Opened 15 years ago
Closed 15 years ago
#467 closed patch (invalid)
shp2pgsql: command line option to cope with broken strings in dbf files
Reported by: | agnat | Owned by: | strk |
---|---|---|---|
Priority: | medium | Milestone: | PostGIS 1.5.2 |
Component: | postgis | Version: | 1.5.X |
Keywords: | shp2pgsql | Cc: |
Description
Struggling with a shape (dbf) file with broken string encodings I created he attached patch. It adds a command line option to set icons error policy:
shp2pgsql -C ignore broken.shp some_table
The above command drops broken characters.
Attachments (3)
Change History (12)
by , 15 years ago
Attachment: | shp2pgsql_iconv_error_policy.patch added |
---|
comment:1 by , 15 years ago
Owner: | changed from | to
---|---|
Status: | new → assigned |
comment:2 by , 15 years ago
I've attached a version which applies to trunk and avoids useless allocation of a new string.
But… this patch won't help in the case I describe here: http://strk.keybit.net/blog/2010/04/04/unicode-from-osm-to-pgsql/ At least not with my version of iconv.
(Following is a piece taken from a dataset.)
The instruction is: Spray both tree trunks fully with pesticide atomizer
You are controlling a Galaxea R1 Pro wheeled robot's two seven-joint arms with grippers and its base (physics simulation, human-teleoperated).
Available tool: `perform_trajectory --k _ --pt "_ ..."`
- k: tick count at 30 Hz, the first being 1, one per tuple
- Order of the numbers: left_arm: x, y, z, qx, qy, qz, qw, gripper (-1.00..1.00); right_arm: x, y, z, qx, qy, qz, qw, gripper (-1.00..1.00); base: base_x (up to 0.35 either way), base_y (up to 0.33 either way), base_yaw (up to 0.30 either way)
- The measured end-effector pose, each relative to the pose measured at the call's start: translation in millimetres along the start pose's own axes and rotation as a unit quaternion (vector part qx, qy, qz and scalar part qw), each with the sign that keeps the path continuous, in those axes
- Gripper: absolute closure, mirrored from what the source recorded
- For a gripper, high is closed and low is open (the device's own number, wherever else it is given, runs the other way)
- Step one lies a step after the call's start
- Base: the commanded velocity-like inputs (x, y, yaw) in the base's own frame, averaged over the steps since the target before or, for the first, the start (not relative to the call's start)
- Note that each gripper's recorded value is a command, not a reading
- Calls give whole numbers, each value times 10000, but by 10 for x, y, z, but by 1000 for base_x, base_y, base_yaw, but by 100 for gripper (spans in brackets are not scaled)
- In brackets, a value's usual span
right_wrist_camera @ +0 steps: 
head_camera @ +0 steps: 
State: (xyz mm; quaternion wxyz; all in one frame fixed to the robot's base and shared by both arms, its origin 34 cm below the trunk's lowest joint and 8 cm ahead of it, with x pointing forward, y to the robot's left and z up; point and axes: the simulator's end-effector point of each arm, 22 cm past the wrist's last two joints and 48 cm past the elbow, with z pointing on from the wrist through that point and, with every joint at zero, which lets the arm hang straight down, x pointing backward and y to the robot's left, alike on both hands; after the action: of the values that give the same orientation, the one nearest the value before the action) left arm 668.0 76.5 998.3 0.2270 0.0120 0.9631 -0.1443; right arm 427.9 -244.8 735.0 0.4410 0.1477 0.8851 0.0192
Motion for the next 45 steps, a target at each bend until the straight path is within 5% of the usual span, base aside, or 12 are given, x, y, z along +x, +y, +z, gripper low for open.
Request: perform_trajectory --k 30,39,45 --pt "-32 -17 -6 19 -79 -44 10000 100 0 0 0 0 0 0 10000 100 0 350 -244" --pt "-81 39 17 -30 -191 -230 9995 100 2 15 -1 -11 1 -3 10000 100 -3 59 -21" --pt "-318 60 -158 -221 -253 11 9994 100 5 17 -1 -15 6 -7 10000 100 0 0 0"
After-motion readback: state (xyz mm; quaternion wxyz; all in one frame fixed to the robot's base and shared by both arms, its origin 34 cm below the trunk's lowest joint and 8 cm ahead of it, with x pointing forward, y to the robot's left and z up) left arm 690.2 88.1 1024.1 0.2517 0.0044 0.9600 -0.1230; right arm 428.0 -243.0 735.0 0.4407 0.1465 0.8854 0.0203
Could you try with yours ?
In the case described in the post the input contains truncated multibyte strings, and a simple policy for those (imho) would be to just discard the final partial substrings.
comment:3 by , 15 years ago
patch3 does not expose iconvs transliterate option on the command line anymore. First i thought it's a good idea to expose all error policies for maximum flexibility. However, on a second thought I can not come up with a real use-case for the transliterate policy. That's because the target format is always utf-8 and there really is no need to transliterate to utf-8.
If anybody has a use-case that requires transliteration we can easily add this option back.
Although strk already fixed things for broken utf-8 input this patch is still useful when dealing with non utf-8 data. For example the gadm shapefiles contain garbled strings in windows-1252 encoding. To import these files and just ignore characters that don't have a utf-8 representation set the -C option.
comment:4 by , 15 years ago
Could you please mention a specific shapefile from gadm to take a look ?
comment:5 by , 15 years ago
I've read the description on the page and sent an email. I think they are wrong, you do can put utf-8 in .dbf w/out problems. We want to fix those shapefiles!
comment:6 by , 15 years ago
You could store anything ⇐255 bytes in a string field. Other sources state that ASCII is the right encoding. However, if you say it's common practice to use utf-8 in dbf/shapefiles (like the geofabrik guys do) i'm happy. I'm a geo-noob, you're a committer.
I used the world file (475MB) in my tests, but i guess it affects every file that uses non ascii characters (and that has not been fixed yet). I think the strings in the germany file are broken, too. But I have to verify that.
comment:7 by , 15 years ago
The Mali file is corrupted and a lot smaller.
$ shp2pgsql MLI_adm1.shp > /dev/null Shapefile type: Polygon Postgis type: MULTIPOLYGON[2] Unable to convert field value "..." to UTF-8: iconv reports "Illegal byte sequence"
I was planning to do something about it myself !!!
Free software never stops surprising me